→ Directions:
An exact restatement of the data is required, with the images omitted.

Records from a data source
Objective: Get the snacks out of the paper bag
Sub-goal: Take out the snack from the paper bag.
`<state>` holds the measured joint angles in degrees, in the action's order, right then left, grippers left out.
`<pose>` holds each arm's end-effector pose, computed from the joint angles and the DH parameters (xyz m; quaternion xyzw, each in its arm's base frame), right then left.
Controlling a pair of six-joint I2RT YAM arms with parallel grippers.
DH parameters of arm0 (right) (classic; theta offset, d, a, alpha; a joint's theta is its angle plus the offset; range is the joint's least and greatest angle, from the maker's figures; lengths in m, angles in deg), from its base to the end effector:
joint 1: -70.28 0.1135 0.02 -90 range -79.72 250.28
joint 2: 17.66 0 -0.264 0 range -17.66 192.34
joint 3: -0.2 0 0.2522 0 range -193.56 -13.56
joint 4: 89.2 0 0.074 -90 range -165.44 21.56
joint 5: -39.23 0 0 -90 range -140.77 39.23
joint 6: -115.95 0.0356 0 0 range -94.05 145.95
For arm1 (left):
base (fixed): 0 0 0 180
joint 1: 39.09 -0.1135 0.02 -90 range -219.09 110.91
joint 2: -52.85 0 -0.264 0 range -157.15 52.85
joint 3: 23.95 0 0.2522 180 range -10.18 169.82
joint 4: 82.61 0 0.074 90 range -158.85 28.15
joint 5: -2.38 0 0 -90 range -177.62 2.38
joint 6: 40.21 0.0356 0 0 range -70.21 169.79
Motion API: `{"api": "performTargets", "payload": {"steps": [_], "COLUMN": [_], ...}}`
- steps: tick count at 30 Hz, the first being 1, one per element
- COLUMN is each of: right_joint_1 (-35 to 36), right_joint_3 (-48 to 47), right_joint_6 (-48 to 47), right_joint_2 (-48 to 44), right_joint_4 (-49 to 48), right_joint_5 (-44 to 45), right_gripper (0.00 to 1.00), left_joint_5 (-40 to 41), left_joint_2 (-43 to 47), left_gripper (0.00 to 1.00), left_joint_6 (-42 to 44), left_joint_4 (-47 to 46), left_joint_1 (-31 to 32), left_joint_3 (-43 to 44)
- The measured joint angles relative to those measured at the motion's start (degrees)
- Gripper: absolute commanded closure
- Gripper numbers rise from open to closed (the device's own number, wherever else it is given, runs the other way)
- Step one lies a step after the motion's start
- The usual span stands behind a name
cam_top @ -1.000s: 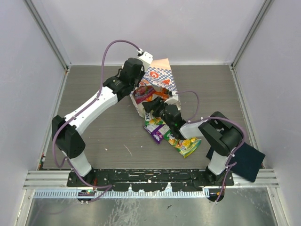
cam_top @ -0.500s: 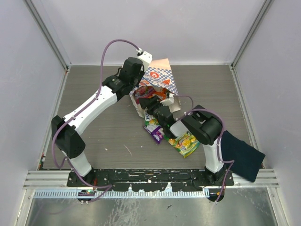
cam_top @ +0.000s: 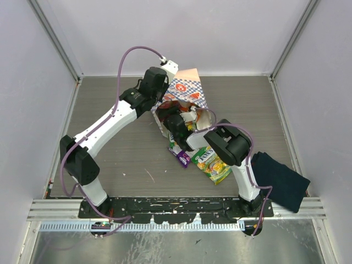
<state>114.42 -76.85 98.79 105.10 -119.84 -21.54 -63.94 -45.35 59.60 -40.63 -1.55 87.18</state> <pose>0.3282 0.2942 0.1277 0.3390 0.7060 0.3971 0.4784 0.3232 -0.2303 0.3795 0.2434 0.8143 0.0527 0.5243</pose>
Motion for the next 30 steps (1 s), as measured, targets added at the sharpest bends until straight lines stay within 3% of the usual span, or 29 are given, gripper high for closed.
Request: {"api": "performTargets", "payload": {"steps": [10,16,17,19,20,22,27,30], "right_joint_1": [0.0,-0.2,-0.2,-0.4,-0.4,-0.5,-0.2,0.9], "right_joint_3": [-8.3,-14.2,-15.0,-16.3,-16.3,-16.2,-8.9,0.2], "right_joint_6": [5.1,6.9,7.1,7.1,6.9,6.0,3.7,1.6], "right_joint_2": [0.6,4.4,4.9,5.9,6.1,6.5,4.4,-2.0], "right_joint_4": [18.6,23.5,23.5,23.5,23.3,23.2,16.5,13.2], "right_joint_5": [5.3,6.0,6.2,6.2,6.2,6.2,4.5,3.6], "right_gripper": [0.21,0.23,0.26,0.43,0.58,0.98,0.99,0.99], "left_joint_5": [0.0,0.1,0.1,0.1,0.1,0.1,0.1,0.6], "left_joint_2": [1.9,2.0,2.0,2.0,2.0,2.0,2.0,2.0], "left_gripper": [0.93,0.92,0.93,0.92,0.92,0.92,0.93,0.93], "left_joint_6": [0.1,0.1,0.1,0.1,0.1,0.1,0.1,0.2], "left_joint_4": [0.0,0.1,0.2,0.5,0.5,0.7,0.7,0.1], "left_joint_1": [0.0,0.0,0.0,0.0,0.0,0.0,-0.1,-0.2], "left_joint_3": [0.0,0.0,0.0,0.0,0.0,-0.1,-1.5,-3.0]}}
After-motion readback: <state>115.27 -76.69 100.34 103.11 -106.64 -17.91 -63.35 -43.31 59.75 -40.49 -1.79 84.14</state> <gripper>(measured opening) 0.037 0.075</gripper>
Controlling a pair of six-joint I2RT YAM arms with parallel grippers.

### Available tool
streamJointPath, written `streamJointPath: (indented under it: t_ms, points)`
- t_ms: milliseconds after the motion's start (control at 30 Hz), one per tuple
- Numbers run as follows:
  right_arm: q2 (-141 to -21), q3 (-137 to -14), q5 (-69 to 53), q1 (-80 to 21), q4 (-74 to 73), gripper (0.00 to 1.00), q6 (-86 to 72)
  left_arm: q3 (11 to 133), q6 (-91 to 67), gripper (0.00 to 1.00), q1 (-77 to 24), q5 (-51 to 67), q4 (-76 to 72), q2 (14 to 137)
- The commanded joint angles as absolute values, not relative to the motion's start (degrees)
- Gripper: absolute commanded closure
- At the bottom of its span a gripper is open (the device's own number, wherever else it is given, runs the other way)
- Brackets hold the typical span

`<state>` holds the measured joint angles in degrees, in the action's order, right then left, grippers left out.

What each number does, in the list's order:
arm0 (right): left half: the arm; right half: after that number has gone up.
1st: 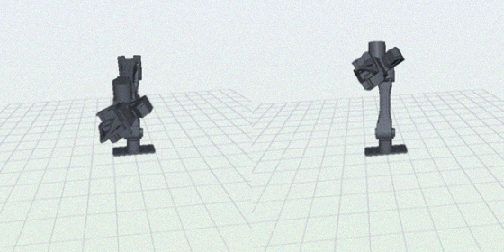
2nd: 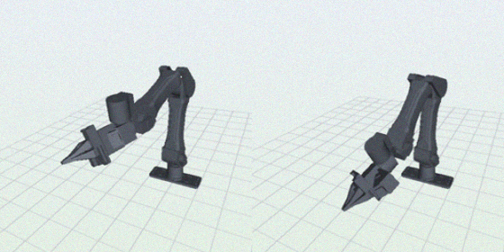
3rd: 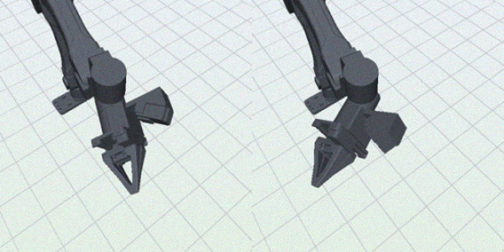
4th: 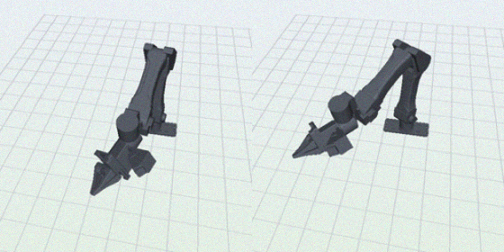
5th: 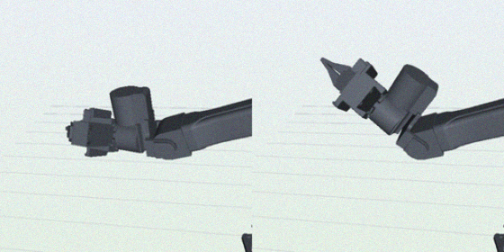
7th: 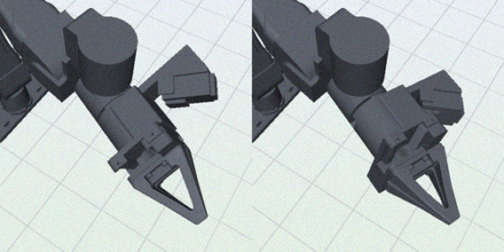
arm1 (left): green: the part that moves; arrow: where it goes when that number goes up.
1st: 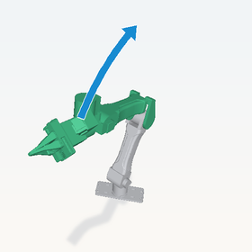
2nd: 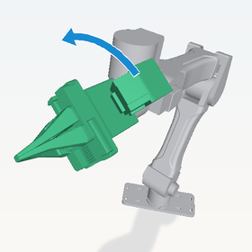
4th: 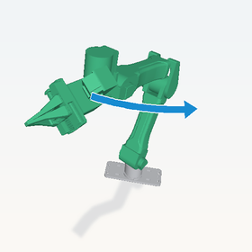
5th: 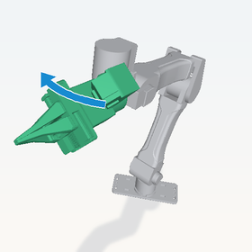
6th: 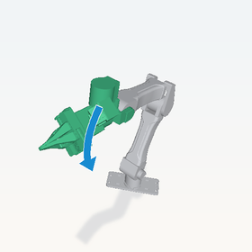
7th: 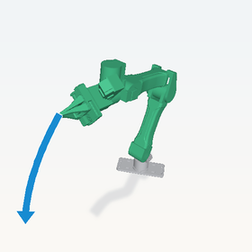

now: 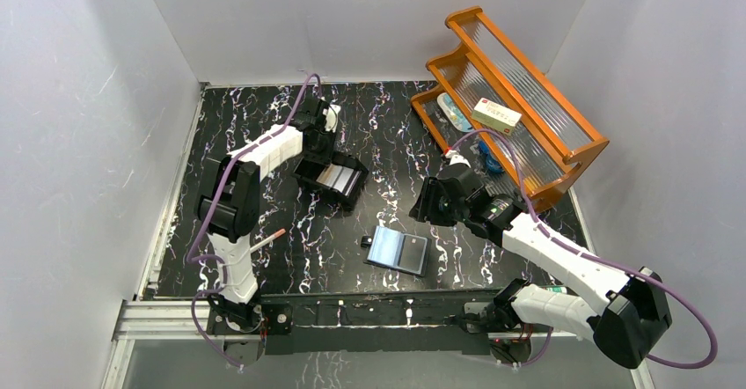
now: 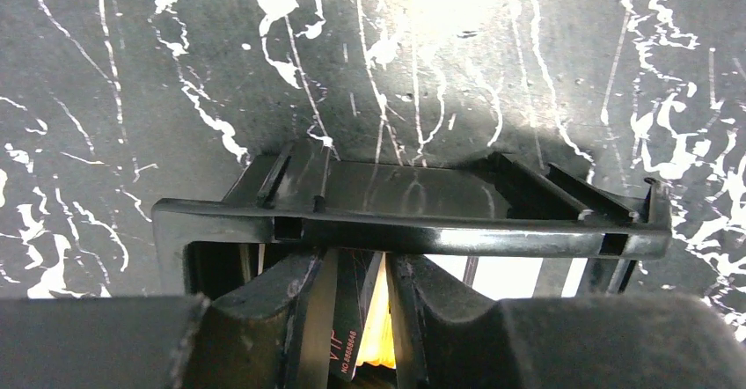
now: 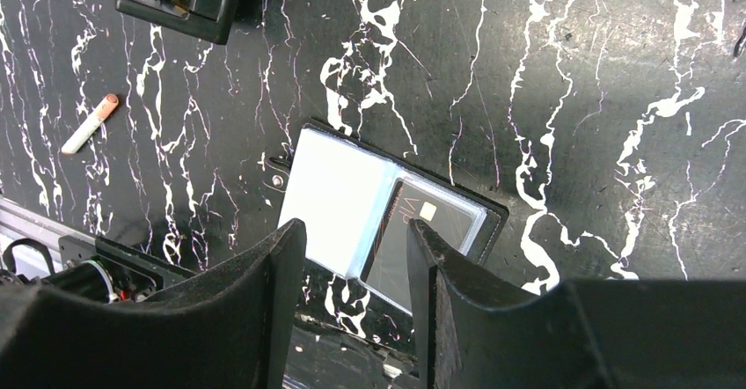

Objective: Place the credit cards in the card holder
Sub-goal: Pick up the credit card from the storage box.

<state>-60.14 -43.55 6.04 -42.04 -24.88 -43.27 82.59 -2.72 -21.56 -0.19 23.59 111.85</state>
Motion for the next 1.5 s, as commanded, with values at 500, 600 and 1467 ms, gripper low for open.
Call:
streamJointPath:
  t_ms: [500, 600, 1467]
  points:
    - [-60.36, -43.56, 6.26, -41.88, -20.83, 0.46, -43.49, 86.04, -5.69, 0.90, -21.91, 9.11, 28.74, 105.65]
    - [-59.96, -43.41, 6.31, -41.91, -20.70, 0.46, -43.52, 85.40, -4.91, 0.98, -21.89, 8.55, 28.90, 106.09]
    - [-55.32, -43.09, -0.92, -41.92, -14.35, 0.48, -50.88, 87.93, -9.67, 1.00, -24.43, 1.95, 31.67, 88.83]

→ Response for this exercise:
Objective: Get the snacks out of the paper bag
Sub-goal: Take out the snack from the paper bag.
`<state>` holds the measured joint angles in degrees, in the action's order, right then left, grippers left out.
`<pose>` holds each arm's end-effector pose, computed from the joint angles and the DH parameters (xyz m; quaternion xyzw, each in its arm's base frame), right then left.
Controlling a pair of six-joint I2RT YAM arms with parallel grippers.
DH parameters of arm0 (right) (classic; theta offset, d, a, alpha; a joint's theta is its angle plus the offset; range is the joint's least and greatest angle, from the maker's figures; lengths in m, angles in deg), from its base to the end effector:
joint 1: -70.28 0.1135 0.02 -90 range -79.72 250.28
joint 2: 17.66 0 -0.264 0 range -17.66 192.34
joint 3: -0.2 0 0.2522 0 range -193.56 -13.56
joint 4: 89.2 0 0.074 -90 range -165.44 21.56
joint 5: -39.23 0 0 -90 range -140.77 39.23
joint 6: -115.95 0.0356 0 0 range -94.05 145.95
For arm1 (left):
base (fixed): 0 0 0 180
joint 1: 39.09 -0.1135 0.02 -90 range -219.09 110.91
joint 2: -52.85 0 -0.264 0 range -157.15 52.85
joint 3: 23.95 0 0.2522 180 range -10.18 169.82
joint 4: 82.61 0 0.074 90 range -158.85 28.15
joint 5: -2.38 0 0 -90 range -177.62 2.38
joint 6: 40.21 0.0356 0 0 range -70.21 169.79
Motion API: `{"api": "performTargets", "payload": {"steps": [_], "COLUMN": [_], ...}}`
- steps: tick count at 30 Hz, the first being 1, one per element
- COLUMN is each of: right_joint_1 (-35 to 36), right_joint_3 (-48 to 47), right_joint_6 (-48 to 47), right_joint_2 (-48 to 44), right_joint_4 (-49 to 48), right_joint_5 (-44 to 45), right_gripper (0.00 to 1.00), left_joint_5 (-40 to 41), left_joint_2 (-43 to 47), left_gripper (0.00 to 1.00), left_joint_6 (-42 to 44), left_joint_4 (-47 to 46), left_joint_1 (-31 to 32), left_joint_3 (-43 to 44)
- The measured joint angles relative to those measured at the motion's start (degrees)
- Gripper: absolute commanded closure
- Gripper numbers rise from open to closed (the device's own number, wherever else it is given, runs the other way)
- Step one lies a step after the motion's start
- The usual span stands behind a name
cam_top @ -1.000s: 
cam_top @ -0.500s: 
cam_top @ +0.000s: 
<state>114.42 -76.85 98.79 105.10 -119.84 -21.54 -63.94 -45.35 59.60 -40.63 -1.55 87.18</state> <pose>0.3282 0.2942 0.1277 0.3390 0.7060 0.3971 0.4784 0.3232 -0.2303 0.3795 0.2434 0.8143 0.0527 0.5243</pose>
Motion for the next 30 steps (1 s), as measured, targets added at the sharpest bends until straight lines stay within 3% of the usual span, or 29 are given, gripper high for closed.
Request: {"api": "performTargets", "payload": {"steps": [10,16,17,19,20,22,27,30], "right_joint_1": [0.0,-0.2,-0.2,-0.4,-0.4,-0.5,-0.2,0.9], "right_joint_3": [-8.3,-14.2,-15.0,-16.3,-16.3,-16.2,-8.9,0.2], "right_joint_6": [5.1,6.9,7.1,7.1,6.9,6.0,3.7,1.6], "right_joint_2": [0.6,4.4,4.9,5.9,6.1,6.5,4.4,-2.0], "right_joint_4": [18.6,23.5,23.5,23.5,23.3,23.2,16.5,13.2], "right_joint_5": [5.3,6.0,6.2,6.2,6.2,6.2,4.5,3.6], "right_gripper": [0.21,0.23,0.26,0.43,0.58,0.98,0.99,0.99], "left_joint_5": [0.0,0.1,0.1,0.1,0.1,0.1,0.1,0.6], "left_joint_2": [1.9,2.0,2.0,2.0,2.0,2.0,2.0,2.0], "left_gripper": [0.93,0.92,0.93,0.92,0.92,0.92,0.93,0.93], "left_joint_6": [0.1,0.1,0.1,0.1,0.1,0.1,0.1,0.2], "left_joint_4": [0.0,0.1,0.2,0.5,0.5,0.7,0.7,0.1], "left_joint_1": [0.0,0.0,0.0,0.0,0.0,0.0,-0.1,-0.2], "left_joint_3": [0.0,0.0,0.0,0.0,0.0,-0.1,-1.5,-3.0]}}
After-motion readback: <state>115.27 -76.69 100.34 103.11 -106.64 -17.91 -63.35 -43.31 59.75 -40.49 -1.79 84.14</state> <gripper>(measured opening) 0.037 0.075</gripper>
Controlling a pair of six-joint I2RT YAM arms with parallel grippers.

### Available tool
streamJointPath, written `streamJointPath: (indented under it: t_ms, points)`
- t_ms: milliseconds after the motion's start (control at 30 Hz), one per tuple
- Numbers run as follows:
  right_arm: q2 (-141 to -21), q3 (-137 to -14), q5 (-69 to 53), q1 (-80 to 21), q4 (-74 to 73), gripper (0.00 to 1.00), q6 (-86 to 72)
  left_arm: q3 (11 to 133), q6 (-91 to 67), gripper (0.00 to 1.00), q1 (-77 to 24), q5 (-51 to 67), q4 (-76 to 72), q2 (14 to 137)
- The commanded joint angles as absolute values, not relative to the motion's start (degrees)
- Gripper: absolute commanded closure
- At the bottom of its span a gripper is open (the device's own number, wherever else it is given, runs the other way)
- Brackets hold the typical span

`<state>` holds the measured joint angles in degrees, in the action's order, right then left, grippers left out.

What each number does, in the list's order:
arm0 (right): left half: the arm; right half: after that number has gone up.
1st: 
2nd: 
3rd: 
4th: 
5th: 
7th: 
arm1 (left): green: the part that moves; arrow: where it goes when that number goes up.
1st: 
2nd: 
4th: 
5th: 
6th: 
7th: 

now: 
now: 
now: 

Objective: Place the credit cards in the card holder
Sub-goal: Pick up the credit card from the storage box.

<state>-60.14 -43.55 6.04 -42.04 -24.88 -43.27 82.59 -2.72 -21.56 -0.19 23.59 111.85</state>
Motion for the next 1.5 s, as commanded, with values at 500, 600 and 1467 ms, gripper low for open.
Call:
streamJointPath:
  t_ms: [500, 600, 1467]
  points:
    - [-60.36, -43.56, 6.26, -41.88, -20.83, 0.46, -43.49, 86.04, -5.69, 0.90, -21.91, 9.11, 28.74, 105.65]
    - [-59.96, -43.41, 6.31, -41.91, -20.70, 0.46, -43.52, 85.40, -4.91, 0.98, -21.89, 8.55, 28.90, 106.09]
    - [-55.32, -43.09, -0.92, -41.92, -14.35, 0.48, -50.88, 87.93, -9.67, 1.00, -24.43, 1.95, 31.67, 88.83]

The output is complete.